# TASK TO CARRY OUT
When you reach the line containing "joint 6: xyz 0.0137" in the data below, begin returning lines exactly as written, and stop once the line containing "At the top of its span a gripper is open" has been returned.

Collection entries:

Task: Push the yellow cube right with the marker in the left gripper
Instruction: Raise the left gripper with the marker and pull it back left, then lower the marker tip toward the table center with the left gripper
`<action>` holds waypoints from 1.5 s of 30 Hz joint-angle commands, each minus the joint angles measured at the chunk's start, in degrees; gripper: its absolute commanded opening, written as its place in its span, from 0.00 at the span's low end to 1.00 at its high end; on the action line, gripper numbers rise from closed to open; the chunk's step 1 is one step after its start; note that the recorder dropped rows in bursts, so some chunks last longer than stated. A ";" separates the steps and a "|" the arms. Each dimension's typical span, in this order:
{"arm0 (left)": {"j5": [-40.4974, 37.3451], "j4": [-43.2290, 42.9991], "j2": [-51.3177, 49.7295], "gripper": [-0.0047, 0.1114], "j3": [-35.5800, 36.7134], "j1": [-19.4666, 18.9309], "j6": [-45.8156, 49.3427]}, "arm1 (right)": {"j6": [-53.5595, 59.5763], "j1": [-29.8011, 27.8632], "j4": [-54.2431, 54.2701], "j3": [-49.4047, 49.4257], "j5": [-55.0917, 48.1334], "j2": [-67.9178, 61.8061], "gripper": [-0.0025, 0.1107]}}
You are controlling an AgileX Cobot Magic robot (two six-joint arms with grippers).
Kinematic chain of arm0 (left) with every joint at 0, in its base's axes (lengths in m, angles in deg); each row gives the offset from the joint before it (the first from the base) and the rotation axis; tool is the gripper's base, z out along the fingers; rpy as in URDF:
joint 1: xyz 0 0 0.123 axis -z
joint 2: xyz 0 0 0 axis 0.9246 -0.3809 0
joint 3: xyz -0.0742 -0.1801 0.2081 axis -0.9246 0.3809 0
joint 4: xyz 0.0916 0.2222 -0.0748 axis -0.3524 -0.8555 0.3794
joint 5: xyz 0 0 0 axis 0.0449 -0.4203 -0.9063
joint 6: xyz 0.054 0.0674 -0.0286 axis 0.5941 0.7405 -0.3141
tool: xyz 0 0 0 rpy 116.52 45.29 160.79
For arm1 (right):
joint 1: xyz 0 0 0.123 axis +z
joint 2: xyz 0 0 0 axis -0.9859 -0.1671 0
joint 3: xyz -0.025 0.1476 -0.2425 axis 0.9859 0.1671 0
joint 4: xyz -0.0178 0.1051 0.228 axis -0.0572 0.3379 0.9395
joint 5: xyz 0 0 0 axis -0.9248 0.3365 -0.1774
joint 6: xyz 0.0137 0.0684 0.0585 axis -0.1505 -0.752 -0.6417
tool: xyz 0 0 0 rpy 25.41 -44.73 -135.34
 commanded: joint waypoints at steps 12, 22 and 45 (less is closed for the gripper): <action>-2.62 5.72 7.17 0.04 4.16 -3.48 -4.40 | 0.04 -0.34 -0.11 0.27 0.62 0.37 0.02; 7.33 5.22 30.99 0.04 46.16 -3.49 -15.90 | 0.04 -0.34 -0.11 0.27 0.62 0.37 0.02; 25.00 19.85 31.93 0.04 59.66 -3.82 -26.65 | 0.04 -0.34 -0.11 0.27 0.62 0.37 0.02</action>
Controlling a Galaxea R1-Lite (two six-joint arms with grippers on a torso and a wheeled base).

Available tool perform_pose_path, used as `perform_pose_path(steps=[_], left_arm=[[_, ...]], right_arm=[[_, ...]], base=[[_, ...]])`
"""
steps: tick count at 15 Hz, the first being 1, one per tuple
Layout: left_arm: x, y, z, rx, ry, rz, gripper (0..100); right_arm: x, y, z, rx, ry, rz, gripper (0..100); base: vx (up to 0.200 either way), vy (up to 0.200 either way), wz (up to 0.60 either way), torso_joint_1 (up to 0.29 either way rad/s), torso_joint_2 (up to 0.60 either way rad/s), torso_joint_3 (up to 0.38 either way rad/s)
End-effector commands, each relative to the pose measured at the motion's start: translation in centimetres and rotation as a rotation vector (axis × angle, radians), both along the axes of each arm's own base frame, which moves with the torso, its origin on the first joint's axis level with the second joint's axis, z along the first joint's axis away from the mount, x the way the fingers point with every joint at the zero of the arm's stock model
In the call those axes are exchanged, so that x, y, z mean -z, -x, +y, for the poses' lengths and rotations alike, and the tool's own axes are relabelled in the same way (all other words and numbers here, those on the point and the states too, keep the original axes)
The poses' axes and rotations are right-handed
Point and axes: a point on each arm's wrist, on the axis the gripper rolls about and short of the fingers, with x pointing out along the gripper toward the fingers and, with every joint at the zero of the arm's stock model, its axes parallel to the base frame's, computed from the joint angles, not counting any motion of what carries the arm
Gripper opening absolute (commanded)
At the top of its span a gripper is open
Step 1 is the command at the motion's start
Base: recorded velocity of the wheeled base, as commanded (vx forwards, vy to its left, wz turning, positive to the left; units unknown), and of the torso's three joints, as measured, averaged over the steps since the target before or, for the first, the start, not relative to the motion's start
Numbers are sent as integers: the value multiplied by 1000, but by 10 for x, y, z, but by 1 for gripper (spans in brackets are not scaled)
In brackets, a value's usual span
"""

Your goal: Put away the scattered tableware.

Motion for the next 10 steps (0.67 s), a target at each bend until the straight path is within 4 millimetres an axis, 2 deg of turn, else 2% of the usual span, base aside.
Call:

# ANSWER FOR THE TASK
joint 6: xyz 0.0137 0.0684 0.0585 axis -0.1505 -0.752 -0.6417
tool: xyz 0 0 0 rpy 25.41 -44.73 -135.34
 commanded: joint waypoints at steps 12, 22 and 45 (less is closed for the gripper): <action>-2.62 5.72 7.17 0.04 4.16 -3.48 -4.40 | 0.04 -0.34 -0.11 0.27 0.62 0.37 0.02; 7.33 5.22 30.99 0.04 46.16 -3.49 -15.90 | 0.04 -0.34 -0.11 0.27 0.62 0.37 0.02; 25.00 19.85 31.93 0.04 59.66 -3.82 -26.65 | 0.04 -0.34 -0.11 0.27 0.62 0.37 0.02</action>
Controlling a Galaxea R1-Lite (two six-joint arms with grippers on a torso and a wheeled base).

Available tool perform_pose_path, used as `perform_pose_path(steps=[_], left_arm=[[_, ...]], right_arm=[[_, ...]], base=[[_, ...]])`
"""
steps: tick count at 15 Hz, the first being 1, one per tuple
Layout: left_arm: x, y, z, rx, ry, rz, gripper (0..100); right_arm: x, y, z, rx, ry, rz, gripper (0..100); base: vx (up to 0.200 either way), vy (up to 0.200 either way), wz (up to 0.60 either way), torso_joint_1 (up to 0.29 either way rad/s), torso_joint_2 (up to 0.60 either way rad/s), torso_joint_3 (up to 0.38 either way rad/s)
End-effector commands, each relative to the pose measured at the motion's start: translation in centimetres and rotation as a rotation vector (axis × angle, radians), both along the axes of each arm's own base frame, which moves with the torso, its origin on the first joint's axis level with the second joint's axis, z along the first joint's axis away from the mount, x the way the fingers point with every joint at the zero of the arm's stock model
In the call those axes are exchanged, so that x, y, z mean -z, -x, +y, for the poses' lengths and rotations alike, and the tool's own axes are relabelled in the same way (all other words and numbers here, those on the point and the states too, keep the original axes)
The poses' axes and rotations are right-handed
Point and axes: a point on each arm's wrist, on the axis the gripper rolls about and short of the fingers, with x pointing out along the gripper toward the fingers and, with every joint at the zero of the arm's stock model, its axes parallel to the base frame's, computed from the joint angles, not counting any motion of what carries the arm
Gripper opening absolute (commanded)
At the top of its span a gripper is open

Nothing further is needed to complete this exercise.